Migrate from PostgreSQL

On this page

This page has instructions for migrating data from PostgreSQL to CockroachDB using IMPORT's support for reading pg_dump files.

The examples below pull real data from Amazon S3. They use the employees data set that is also used in the MySQL docs. The data was imported to PostgreSQL using pgloader, and then modified for use here as explained below.

Tip:

For best practices for optimizing import performance in CockroachDB, see Import Performance Best Practices.

Step 1. Dump the PostgreSQL database

There are several ways to dump data from PostgreSQL to be imported into CockroachDB:

Dump the entire database
Dump one table at a time

The import will fail if the dump file contains functions or type definitions. In addition to calling pg_dump as shown below, you may need to edit the dump file to remove functions and data types.
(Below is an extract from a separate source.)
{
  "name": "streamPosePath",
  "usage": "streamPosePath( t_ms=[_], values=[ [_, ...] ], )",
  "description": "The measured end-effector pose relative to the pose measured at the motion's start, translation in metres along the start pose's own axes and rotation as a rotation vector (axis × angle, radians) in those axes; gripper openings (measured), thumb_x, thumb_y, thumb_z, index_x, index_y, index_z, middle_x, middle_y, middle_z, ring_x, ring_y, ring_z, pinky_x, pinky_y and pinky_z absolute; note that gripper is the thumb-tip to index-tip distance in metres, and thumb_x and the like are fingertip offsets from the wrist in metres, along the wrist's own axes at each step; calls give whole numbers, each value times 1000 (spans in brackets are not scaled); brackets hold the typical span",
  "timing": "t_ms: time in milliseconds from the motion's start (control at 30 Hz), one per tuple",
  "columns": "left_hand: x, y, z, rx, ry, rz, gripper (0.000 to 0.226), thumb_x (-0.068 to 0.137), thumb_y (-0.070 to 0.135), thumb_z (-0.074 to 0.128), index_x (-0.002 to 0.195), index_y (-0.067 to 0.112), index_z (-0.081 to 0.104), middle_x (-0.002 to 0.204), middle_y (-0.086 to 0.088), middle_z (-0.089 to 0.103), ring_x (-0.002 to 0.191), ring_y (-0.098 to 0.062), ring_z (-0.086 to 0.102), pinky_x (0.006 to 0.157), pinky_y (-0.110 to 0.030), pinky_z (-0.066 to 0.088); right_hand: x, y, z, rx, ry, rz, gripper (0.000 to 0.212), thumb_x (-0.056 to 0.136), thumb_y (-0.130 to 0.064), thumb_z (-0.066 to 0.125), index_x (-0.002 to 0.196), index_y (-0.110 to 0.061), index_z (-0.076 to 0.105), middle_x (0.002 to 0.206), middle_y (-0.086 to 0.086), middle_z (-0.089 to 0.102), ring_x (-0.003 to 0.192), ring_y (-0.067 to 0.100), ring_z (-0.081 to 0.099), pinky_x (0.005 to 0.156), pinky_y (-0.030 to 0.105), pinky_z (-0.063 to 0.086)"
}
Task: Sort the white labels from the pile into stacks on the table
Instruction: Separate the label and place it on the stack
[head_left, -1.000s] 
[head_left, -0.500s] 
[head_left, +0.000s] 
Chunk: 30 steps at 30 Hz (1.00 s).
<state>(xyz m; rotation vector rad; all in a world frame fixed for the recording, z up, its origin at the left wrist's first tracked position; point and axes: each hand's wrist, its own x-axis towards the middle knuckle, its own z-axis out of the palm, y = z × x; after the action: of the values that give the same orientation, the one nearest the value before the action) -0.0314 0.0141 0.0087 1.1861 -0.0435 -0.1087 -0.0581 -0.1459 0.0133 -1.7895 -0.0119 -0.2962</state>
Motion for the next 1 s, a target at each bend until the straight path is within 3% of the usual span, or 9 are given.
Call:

Also, note that CockroachDB's IMPORT does not support automatically importing data from PostgreSQL' non-public schemas. As a workaround, you can edit the dump file to change the table and schema names in the CREATE TABLE statements.

Dump the entire database

Most users will want to import their entire PostgreSQL database all at once, as shown below in Import a full database dump.

To dump the entire database, run the pg_dump command shown below.

$ pg_dump employees > /tmp/employees-full.sql

For this data set, the PostgreSQL dump file required the following edits, which have already been performed on the files used in the examples below:

The type of the employees.gender column in the CREATE TABLE statement had to be changed from employees.employees_gender to STRING since PostgreSQL represented the employee's gender using a CREATE TYPE statement that is not supported by CockroachDB.
A CREATE TYPE employee ... statement needed to be removed.

If you only want to import one table from a database dump, see Import a table from a full database dump below.

Dump one table at a time

To dump the employees table from a PostgreSQL database also named employees, run the pg_dump command shown below. You can import this table using the instructions in Import a table from a table dump below.

$ pg_dump -t employees  employees > /tmp/employees.sql

For this data set, the PostgreSQL dump file required the following edits, which have already been performed on the files used in the examples below.

The type of the employees.gender column in the CREATE TABLE statement had to be changed from employees.employees_gender to STRING since PostgreSQL represented the employee's gender using a CREATE TYPE statement that is not supported by CockroachDB.

Step 2. Host the files where the cluster can access them

Each node in the CockroachDB cluster needs to have access to the files being imported. There are several ways for the cluster to access the data; for more information on the types of storage IMPORT can pull from, see the following:

Tip:

We strongly recommend using cloud storage such as Amazon S3 or Google Cloud to host the data files you want to import.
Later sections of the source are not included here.